Gurdjieff strongly emphasized the need for a “harmonious development” of mental, emotional and physical intelligences. These, he believed, can be voluntarily and progressively integrated into a generic quality that he calls being. However, he does not link these functions to the same three-storied vertical anatomical zones as in common in many of the ancient traditions.
While the “Asian” model conceives the human being as a kind of armless and legless creature, the Gurdjieffian version draws its distinctions between the head, torso and “spine” (or extended autonomic nervous system).
So the first point of difference is that the body-wisdom is not represented, for Gurdjieff, by the lower abdomen but, rather, by the peripheral functions of the integrated sympathetic & parasympathetic brain networks extended to the periphery of the organism. In his work as a hypnotherapist, Gurdjieff was keenly interested in the processing-and-signaling systems of “subconscious” neuro-muscular intelligence (very efficient, rapid associative systems similar to Kahneman’s notion of System 1) which express themselves in the micro-gestures and behavioral habits of the limbs and semi-voluntary surface musculature of the body. In this approach, somatic wisdom is epitomized not by gut instincts or the grounding influence of the “core” but, instead, by the decentralized intelligence located in-and-as our biological engagement tools (limbs, fingers, muscular responses, sensory organs, tendrils, etc) — mutually coordinated in the primitive brainstem and spinal cord.
From the bio-psychoanalystic viewpoint of Dr. Reich, we could postulate that the centralized belly is a socially safer zone — less problematized by the decentralized and sprawling spider/tangle of our expanding and contracting autonomic-vegetative networks.

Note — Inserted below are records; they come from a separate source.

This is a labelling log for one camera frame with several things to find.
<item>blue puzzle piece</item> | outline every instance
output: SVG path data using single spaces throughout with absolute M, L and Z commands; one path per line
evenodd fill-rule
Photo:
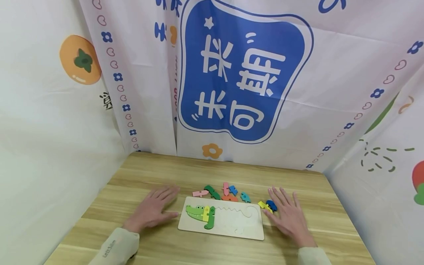
M 240 197 L 241 197 L 241 200 L 242 201 L 244 201 L 244 202 L 250 202 L 249 195 L 247 195 L 245 192 L 242 192 Z
M 230 189 L 230 192 L 231 192 L 234 196 L 236 196 L 236 195 L 237 195 L 238 191 L 236 190 L 236 187 L 234 187 L 234 186 L 229 186 L 228 188 Z
M 273 212 L 276 212 L 277 211 L 277 206 L 275 206 L 275 203 L 273 201 L 267 200 L 266 201 L 266 204 L 268 204 L 268 206 L 271 208 L 271 210 Z

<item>pink puzzle piece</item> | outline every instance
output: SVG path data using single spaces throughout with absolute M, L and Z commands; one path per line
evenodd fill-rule
M 228 196 L 228 194 L 230 194 L 230 191 L 228 189 L 228 182 L 224 182 L 224 188 L 222 188 L 224 190 L 224 195 Z
M 199 190 L 199 191 L 193 191 L 193 197 L 202 197 L 202 196 L 205 196 L 205 195 L 208 195 L 209 194 L 209 191 L 207 191 L 207 190 Z

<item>star print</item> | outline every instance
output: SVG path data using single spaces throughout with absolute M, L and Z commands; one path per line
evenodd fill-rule
M 205 18 L 205 25 L 204 26 L 208 27 L 208 29 L 211 29 L 214 26 L 214 24 L 212 22 L 212 17 Z

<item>wooden puzzle board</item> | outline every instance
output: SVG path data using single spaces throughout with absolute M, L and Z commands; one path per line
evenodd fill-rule
M 205 229 L 206 222 L 190 217 L 186 206 L 215 207 L 215 223 L 210 230 Z M 243 202 L 219 201 L 198 197 L 186 197 L 181 211 L 179 230 L 206 234 L 218 234 L 228 237 L 240 237 L 255 240 L 264 240 L 261 208 L 257 204 Z

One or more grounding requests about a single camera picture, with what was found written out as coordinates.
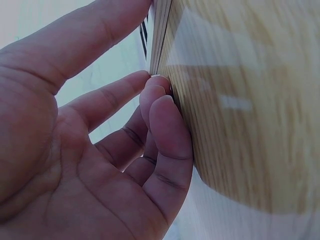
fingernail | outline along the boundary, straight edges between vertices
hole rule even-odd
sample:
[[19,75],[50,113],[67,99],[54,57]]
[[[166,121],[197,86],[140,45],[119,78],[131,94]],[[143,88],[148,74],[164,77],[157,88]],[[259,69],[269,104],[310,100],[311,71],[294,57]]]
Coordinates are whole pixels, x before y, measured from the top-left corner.
[[170,82],[170,80],[169,80],[168,77],[163,76],[163,75],[161,75],[161,74],[152,75],[151,78],[153,78],[153,77],[162,77],[162,78],[164,78],[164,79],[167,79],[167,80]]
[[172,96],[170,96],[170,95],[165,95],[165,96],[163,96],[163,98],[167,98],[167,99],[169,99],[170,101],[172,101],[173,103],[175,103],[174,99],[173,99]]

stack of boards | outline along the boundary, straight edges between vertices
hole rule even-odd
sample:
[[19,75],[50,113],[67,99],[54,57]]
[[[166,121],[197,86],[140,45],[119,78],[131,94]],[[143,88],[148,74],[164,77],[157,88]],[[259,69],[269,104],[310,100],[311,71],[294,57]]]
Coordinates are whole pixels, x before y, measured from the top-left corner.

Gurdjieff’s approach to “emotional intelligence” does not contain it in the upper chest. Rather he seems to associated it more broadly with the whole collection of sensitive organs on the torso.
According to Gurdjieff’s cryptic masterpiece Beelzebub’s Tales to His Grandson, the whole torso consists of organs with neural intelligence networks associated with them. He speculates that under healthy, mature cultural conditions these organ-brains are integrated into the solar plexus. All of these sensitive systems are collectively regarded as “the heart.”

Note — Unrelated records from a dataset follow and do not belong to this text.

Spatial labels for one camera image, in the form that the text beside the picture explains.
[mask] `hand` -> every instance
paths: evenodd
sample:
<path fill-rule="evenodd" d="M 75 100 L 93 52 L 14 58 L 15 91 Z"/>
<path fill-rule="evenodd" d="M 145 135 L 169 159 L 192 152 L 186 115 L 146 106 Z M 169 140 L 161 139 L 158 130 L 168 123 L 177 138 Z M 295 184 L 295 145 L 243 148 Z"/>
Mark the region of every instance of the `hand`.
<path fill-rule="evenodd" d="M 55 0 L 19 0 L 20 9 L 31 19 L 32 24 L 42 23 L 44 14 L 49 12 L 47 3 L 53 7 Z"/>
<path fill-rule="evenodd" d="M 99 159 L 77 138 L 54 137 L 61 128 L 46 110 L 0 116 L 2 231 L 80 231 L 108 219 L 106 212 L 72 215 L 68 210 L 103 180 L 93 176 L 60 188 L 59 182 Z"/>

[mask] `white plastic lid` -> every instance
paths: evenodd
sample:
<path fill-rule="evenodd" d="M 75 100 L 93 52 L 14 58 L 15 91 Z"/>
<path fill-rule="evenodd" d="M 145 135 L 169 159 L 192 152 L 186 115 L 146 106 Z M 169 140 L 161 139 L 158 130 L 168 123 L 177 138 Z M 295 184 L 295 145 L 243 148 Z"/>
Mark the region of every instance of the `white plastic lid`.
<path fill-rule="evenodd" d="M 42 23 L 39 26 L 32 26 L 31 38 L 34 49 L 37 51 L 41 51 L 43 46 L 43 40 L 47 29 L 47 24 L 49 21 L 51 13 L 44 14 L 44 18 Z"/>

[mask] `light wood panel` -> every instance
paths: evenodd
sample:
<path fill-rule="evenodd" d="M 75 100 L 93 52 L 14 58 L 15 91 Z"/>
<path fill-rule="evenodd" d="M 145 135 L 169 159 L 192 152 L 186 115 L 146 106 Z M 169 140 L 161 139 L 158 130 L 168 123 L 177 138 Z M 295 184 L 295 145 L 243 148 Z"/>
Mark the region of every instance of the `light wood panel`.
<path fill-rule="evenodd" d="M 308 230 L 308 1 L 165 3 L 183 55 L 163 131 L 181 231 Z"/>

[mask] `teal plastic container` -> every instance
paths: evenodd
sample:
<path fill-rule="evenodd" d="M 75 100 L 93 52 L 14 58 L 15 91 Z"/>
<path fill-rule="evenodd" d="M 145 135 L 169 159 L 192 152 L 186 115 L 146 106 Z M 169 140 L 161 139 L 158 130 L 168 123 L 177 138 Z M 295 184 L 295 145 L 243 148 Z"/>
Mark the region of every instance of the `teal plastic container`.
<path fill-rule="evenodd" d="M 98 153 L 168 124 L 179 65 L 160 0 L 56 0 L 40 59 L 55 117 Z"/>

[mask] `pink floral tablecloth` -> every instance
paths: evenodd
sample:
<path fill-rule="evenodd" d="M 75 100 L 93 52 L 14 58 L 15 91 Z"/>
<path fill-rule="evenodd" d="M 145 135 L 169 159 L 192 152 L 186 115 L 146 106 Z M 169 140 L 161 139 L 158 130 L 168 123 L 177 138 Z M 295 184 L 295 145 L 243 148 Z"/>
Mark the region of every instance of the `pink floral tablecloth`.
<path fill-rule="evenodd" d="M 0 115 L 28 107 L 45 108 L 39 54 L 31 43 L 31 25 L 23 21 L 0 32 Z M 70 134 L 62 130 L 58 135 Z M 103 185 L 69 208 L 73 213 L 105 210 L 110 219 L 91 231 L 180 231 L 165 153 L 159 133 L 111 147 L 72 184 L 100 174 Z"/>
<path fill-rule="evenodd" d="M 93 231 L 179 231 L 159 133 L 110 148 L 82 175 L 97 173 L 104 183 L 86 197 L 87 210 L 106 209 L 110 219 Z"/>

This decentralized pluralism — in which we are encouraged to lessen our tendency to associate subjective capacities with particular physical localizations — seems to be implied even by more elaborate notions of Traditional Chinese Medicine in which all major organs have informative feeling qualities.
Many schemes and arrangements, of varying style and complexity, can certainly be useful tools for organizing our expressive and integrative potential as spiritualized organisms. So this text is only to mark that there is an inquiry waiting to be opened.
Anyone exploring the tripartite model of human spiritualized intelligence will need to reckon, one way or another, with the parallax between these two models of heart/mind/body. Is one model more correct and comprehensive? Do they lead to different conclusions or converge into a common practicality?
And are there other versions of integrative threeness that we should be taking seriously?